• _Task goal_:
The whole of the data is to be returned without a single change.

• _Stored data entries_:
/---

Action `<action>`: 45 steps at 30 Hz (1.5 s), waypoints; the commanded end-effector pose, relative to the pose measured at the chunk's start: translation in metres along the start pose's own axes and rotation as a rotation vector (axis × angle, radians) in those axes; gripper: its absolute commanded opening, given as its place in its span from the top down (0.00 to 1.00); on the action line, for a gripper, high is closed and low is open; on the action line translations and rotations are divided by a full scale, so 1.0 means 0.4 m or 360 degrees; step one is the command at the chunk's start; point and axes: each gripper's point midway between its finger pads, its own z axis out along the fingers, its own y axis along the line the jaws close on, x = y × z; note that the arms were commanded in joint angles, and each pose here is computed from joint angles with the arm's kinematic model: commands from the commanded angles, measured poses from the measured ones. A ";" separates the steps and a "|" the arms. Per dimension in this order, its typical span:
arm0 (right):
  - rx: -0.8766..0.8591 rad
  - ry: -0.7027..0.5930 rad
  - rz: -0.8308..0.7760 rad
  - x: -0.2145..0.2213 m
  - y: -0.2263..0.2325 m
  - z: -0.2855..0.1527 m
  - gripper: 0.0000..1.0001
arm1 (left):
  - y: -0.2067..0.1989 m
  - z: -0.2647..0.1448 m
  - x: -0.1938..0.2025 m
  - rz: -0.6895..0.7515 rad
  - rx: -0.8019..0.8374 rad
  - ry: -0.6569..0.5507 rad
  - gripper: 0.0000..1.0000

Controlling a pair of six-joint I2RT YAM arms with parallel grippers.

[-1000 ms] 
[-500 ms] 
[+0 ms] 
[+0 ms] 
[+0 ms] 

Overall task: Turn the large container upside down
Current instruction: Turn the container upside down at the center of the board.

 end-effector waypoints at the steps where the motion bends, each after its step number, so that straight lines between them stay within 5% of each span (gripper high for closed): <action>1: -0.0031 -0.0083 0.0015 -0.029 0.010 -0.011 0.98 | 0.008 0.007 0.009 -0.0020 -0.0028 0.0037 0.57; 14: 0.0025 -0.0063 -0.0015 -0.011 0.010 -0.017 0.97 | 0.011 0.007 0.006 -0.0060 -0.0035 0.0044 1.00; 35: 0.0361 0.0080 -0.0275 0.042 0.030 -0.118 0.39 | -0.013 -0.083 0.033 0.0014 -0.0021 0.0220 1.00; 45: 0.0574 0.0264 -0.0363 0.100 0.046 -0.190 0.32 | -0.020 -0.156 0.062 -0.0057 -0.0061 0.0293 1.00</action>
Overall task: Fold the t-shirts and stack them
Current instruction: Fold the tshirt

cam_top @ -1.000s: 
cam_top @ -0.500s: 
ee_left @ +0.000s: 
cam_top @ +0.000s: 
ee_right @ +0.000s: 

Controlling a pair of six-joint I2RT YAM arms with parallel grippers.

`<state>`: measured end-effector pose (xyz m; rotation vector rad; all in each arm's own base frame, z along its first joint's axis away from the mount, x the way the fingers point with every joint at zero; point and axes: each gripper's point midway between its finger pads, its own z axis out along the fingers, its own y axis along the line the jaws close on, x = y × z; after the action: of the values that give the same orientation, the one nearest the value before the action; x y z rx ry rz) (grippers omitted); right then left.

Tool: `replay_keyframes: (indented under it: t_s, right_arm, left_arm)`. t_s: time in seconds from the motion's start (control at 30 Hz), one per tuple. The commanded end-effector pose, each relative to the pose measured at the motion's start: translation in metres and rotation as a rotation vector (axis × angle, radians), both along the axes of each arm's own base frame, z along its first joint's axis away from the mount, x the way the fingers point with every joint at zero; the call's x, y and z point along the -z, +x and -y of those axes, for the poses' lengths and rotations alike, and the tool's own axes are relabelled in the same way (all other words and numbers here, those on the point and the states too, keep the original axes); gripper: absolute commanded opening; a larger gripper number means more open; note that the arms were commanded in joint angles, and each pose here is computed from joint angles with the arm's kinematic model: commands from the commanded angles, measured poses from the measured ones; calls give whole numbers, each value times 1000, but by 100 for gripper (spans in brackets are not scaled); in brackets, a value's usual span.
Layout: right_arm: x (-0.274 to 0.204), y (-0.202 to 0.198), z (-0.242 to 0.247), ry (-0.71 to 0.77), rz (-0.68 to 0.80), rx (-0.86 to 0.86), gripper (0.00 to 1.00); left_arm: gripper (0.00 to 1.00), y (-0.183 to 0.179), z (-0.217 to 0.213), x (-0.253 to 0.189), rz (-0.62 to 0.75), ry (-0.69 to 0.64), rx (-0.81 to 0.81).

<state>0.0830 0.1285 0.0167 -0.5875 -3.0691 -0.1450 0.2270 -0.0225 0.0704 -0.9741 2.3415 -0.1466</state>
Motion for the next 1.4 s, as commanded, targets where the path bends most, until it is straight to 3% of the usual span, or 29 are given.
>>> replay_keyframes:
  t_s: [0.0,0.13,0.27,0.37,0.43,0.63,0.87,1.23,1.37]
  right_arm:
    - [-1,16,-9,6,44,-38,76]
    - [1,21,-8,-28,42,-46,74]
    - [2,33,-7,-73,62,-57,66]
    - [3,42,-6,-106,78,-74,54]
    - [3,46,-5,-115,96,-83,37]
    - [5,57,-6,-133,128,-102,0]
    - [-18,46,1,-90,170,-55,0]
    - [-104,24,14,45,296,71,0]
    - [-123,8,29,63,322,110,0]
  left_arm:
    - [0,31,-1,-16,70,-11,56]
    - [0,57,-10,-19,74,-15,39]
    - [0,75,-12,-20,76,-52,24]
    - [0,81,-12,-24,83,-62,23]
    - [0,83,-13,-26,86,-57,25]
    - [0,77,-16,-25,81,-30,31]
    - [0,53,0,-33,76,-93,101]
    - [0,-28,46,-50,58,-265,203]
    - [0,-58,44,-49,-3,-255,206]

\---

• _Task response_:
Action `<action>`: 45 steps at 30 Hz (1.5 s), waypoints; the commanded end-effector pose, relative to the pose measured at the chunk's start: translation in metres along the start pose's own axes and rotation as a rotation vector (axis × angle, radians) in those axes; gripper: its absolute commanded opening, given as its place in its span from the top down (0.00 to 1.00); on the action line, for a gripper, high is closed and low is open; on the action line translations and rotations are divided by a full scale, so 1.0 means 0.4 m or 360 degrees; step one is the command at the chunk's start; point and axes: each gripper's point midway between its finger pads, its own z axis out along the fingers, its own y axis along the line the jaws close on, x = y × z; note that the arms were commanded in joint angles, and each pose here is computed from joint angles with the arm's kinematic model: commands from the commanded angles, measured poses from the measured ones. A ";" separates the steps and a "|" the arms. Per dimension in this order, its typical span:
arm0 (right):
  - rx: -0.8766..0.8591 rad
  - ry: -0.7027..0.5930 rad
  - rz: -0.8308..0.7760 rad
  - x: -0.2145..0.2213 m
  - y: -0.2263..0.2325 m
  - z: -0.2855..0.1527 m
  - gripper: 0.0000..1.0001
arm1 (left):
  - y: -0.2067..0.1989 m
  - z: -0.2647..0.1448 m
  - x: -0.1938..0.2025 m
  - rz: -0.6895..0.7515 rad
  - rx: -0.8019..0.8374 rad
  - ry: -0.6569..0.5507 rad
  - gripper: 0.0000..1.0000

Controlling a pair of six-joint I2RT YAM arms with parallel grippers.

[-1000 ms] 
[-500 ms] 
[+0 ms] 
[+0 ms] 
[+0 ms] 

Overall task: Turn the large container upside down
Current instruction: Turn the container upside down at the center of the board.

 end-effector waypoints at the steps where the motion bends, each after its step number, so that straight lines between them stay within 5% of each span (gripper high for closed): <action>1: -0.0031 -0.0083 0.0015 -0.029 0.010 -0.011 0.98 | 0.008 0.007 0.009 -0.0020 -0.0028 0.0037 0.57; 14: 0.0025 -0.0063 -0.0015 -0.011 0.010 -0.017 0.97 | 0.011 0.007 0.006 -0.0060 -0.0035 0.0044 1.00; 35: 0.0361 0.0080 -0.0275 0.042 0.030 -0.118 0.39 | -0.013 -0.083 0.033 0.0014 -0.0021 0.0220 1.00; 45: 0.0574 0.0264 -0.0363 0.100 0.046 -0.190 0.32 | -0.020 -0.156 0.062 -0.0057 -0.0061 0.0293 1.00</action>
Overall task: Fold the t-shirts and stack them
Current instruction: Fold the tshirt

cam_top @ -1.000s: 
cam_top @ -0.500s: 
ee_left @ +0.000s: 
cam_top @ +0.000s: 
ee_right @ +0.000s: 

Controlling a pair of six-joint I2RT YAM arms with parallel grippers.

`<state>`: measured end-effector pose (xyz m; rotation vector rad; all in each arm's own base frame, z along its first joint's axis away from the mount, x the way the fingers point with every joint at zero; point and axes: each gripper's point midway between its finger pads, its own z axis out along the fingers, its own y axis along the line the jaws close on, x = y × z; after the action: of the values that give the same orientation, the one nearest the value before the action; x y z rx ry rz) (grippers omitted); right then left.

Tool: `replay_keyframes: (indented under it: t_s, right_arm, left_arm)`. t_s: time in seconds from the motion's start (control at 30 Hz), one per tuple. The commanded end-effector pose, each relative to the pose measured at the motion's start: translation in metres and rotation as a rotation vector (axis × angle, radians), both along the axes of each arm's own base frame, z along its first joint's axis away from the mount, x the way the fingers point with every joint at zero; the call's x, y and z point along the -z, +x and -y of those axes, for the poses' lengths and rotations alike, and the tool's own axes are relabelled in the same way (all other words and numbers here, those on the point and the states too, keep the original axes); gripper: absolute commanded opening; a larger gripper number means more open; note that the arms were commanded in joint angles, and each pose here is computed from joint angles with the arm's kinematic model: commands from the commanded angles, measured poses from the measured ones; calls give whole numbers, each value times 1000, but by 100 for gripper (spans in brackets are not scaled); in brackets, a value's usual span.
Layout: right_arm: x (-0.274 to 0.204), y (-0.202 to 0.198), z (-0.242 to 0.247), ry (-0.71 to 0.77), rz (-0.68 to 0.80), rx (-0.86 to 0.86), gripper (0.00 to 1.00); left_arm: gripper (0.00 to 1.00), y (-0.183 to 0.179), z (-0.217 to 0.213), x (-0.253 to 0.189), rz (-0.62 to 0.75), ry (-0.69 to 0.64), rx (-0.81 to 0.81).

<state>0.0830 0.1285 0.0167 -0.5875 -3.0691 -0.1450 0.2270 -0.0225 0.0704 -0.9741 2.3415 -0.1466</state>
Motion for the next 1.4 s, as commanded, targets where the path bends most, until it is straight to 3% of the usual span, or 29 are given.
>>> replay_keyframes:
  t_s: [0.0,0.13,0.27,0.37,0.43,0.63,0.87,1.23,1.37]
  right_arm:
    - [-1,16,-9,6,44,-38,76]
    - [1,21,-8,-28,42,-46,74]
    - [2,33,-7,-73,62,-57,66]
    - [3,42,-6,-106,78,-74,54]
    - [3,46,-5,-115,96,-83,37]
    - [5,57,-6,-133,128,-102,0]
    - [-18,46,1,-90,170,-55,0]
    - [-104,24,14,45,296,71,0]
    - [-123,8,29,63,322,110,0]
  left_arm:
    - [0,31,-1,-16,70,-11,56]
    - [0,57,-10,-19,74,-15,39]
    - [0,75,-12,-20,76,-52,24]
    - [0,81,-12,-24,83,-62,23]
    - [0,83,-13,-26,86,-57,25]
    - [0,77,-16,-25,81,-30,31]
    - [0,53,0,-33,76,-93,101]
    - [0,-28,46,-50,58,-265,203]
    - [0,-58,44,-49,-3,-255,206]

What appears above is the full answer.